Ceci est une introduction : saint oma street art.

“Je propose au spectateur une fenêtre qui est une projection, dans laquelle chacun peut voir ce qu’il veut, étant libre de développer ce qu’il y trouve. C’est pour cela que je ne fais pas d’illustration, mais une simple proposition : loin de moi l’idée de diriger de manière très stricte. L’hors-champ que je propose est l’endroit où se niche l’imagination qui naît du décalage entre le texte et l’image.”

LA MÉMOIRE ET LE TEMPS

Comment es-tu devenue artiste ? Quand as-tu commencé dans la rue ?

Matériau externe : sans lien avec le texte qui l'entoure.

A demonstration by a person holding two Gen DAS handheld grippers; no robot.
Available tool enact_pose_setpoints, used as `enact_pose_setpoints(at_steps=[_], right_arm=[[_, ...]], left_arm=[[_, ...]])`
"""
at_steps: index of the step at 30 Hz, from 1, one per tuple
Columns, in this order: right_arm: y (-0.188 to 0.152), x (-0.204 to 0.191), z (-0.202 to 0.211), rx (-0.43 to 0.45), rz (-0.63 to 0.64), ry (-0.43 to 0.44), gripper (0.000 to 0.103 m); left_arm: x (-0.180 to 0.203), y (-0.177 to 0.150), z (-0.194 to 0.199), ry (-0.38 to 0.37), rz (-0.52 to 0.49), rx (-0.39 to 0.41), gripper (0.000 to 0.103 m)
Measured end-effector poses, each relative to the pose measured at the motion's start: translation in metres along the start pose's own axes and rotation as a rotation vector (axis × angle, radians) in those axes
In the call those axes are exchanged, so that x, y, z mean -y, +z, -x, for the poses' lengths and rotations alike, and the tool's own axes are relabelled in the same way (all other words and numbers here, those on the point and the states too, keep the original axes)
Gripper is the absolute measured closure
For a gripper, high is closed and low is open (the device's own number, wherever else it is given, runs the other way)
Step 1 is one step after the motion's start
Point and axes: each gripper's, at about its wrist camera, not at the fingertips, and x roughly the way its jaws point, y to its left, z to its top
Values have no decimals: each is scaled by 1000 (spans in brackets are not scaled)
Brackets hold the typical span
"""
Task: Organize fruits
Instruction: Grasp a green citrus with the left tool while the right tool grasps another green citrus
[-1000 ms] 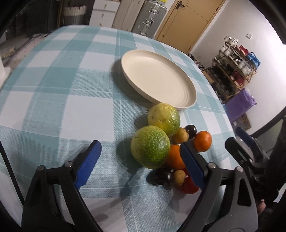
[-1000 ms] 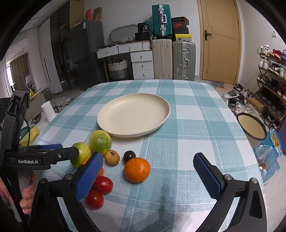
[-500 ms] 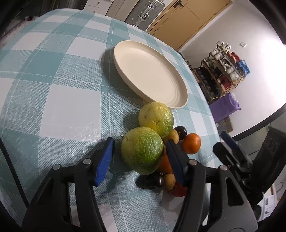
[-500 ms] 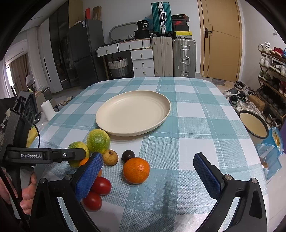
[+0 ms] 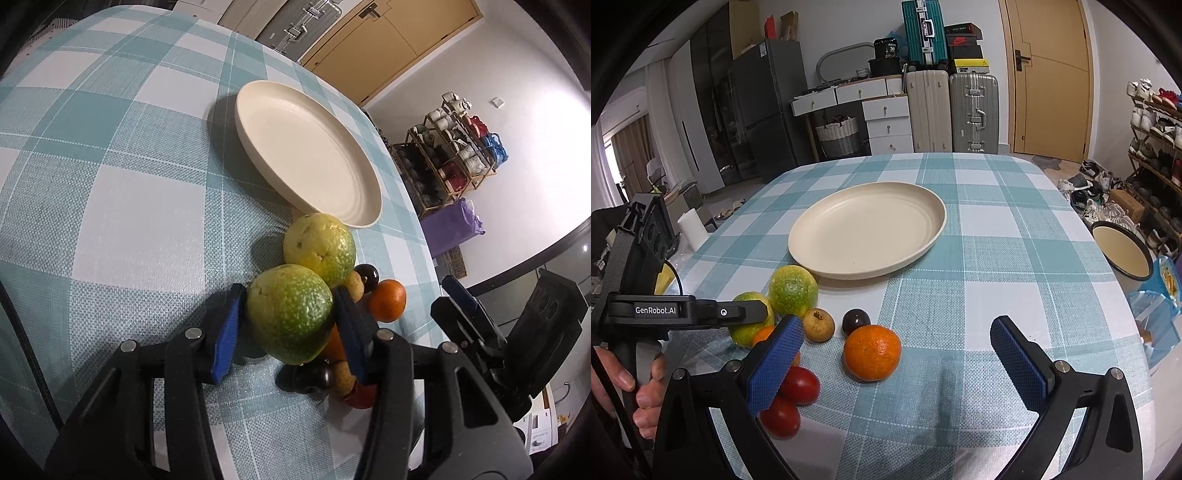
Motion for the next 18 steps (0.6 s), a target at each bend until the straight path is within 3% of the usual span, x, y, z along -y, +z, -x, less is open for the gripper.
enact_pose_setpoints(at_steps=[7,18], right_arm=[[7,2,-1,-3,-28,39,0],[24,-30,-23,-60,62,163,0]], left_arm=[[-2,-2,3,-18,-6,0,58],[-14,-4,36,-24,-6,56,58]])
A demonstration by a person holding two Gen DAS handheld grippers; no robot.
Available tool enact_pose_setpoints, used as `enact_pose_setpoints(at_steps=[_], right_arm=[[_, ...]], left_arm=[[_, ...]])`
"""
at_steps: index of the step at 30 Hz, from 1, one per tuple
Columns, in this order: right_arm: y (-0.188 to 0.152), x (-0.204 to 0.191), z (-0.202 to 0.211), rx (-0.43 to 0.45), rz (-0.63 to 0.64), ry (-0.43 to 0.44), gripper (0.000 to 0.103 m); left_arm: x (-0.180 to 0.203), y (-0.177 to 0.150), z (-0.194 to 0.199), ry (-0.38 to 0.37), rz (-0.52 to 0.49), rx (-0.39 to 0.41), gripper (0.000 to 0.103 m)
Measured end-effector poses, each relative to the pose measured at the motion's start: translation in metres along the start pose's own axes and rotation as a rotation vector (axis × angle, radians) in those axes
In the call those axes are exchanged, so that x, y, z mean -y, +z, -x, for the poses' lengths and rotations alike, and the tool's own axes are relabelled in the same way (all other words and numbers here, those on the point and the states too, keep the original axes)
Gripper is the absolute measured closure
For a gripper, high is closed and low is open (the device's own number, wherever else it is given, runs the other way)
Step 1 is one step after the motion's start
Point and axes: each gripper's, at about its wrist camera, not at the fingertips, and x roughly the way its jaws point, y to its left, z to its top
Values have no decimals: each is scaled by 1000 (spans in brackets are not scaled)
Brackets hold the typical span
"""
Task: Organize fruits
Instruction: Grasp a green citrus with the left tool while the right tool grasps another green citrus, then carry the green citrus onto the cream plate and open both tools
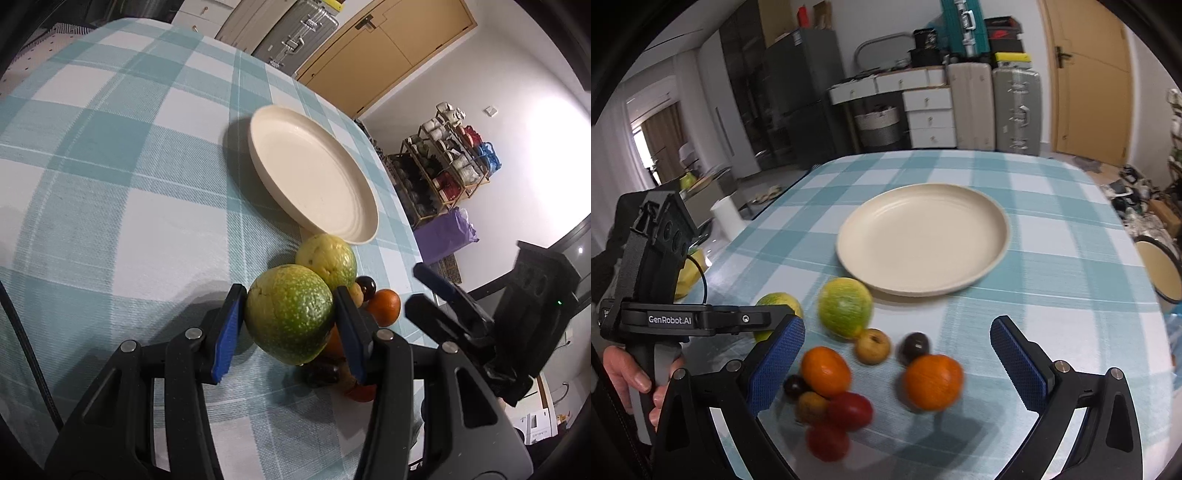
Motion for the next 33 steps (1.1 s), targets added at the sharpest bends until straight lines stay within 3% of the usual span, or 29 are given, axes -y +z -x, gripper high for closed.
enact_pose_setpoints(at_steps=[6,17,26,29,30,33], right_arm=[[11,-9,-22,-56,-16,75,0],[20,-27,-51,-144,8,115,3],[20,-34,-75,-238,-6,124,24],[19,-34,-81,-263,-19,133,41],[19,-34,-82,-264,-20,122,52],[19,-31,-84,-264,-38,141,54]], left_arm=[[-14,1,18,4,8,26,58],[-34,1,24,-6,36,26,58],[-36,0,21,1,48,9,58],[-34,2,20,4,45,9,58],[-34,2,21,6,45,10,58],[-32,4,23,10,48,19,58]])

J’ai beaucoup de mal à me dire artiste (une forme de syndrome de l’imposteur), c’est plutôt les gens qui me l’ont fait comprendre. Je pense que j’en ai toujours rêvé, venant d’une famille qui en compte plusieurs : mon grand-père était peintre et scénographe, réalisant des paysages ; mon papa dessine diablement bien, sculpte et peint. Il n’en a jamais fait son métier par pudeur familiale, mais j’ai vraiment baigné dans cet univers. Moi-même j’ai toujours peint, dessiné et sculpté car mes parents m’ont poussé dans cette voie. J’ai dû poser une première pièce dans la rue en 2009 ou 2010, avec un graffeur qui s’appelait Sword. C’était un vrai vandale : il peignait sous les arches des ponts, sur les extincteurs… Je l’ai connu par le biais des réseaux sociaux. Nous nous sommes rencontrés et j’ai commencé à faire des photos pour lui la nuit, quand il déambulait. Un jour, il a imprimé en plusieurs bandes un petit collage que je faisais sur des feuilles A4. On s’est retrouvé devant un mur et il m’a dit « A toi de jouer ! », me mettant ainsi le pied à l’étrier. Toute seule, je ne sais pas si je l’aurais fait.

Quel lien y-a-t-il entre ton travail et la mémoire ? Dans ta monographie tu le décris comme la « manière la plus pertinente trouvée pour réactiver les souvenirs ».

Il y a là-dedans une notion de mémoire très nostalgique, avec une dimension passéiste et temporelle. Je suis sans doute un peu bloquée dans le passé. Ce n’est pas pour rien que je choisis de vieux papiers, de vieilles gravures. Les matières que j’utilise sont toutes marquées par le temps, les traces de leurs différents propriétaires, de leurs différentes fonctions, qui leur confèrent un aspect sensible qui me plaît. J’ai très peur du temps qui passe, de la mort, de l’oubli, de l’au revoir, et je pense que c’est la seule manière consciente ou inconsciente que j’ai trouvé pour le stopper un peu. Mettre le passé au présent et donner une temporalité présente au passé.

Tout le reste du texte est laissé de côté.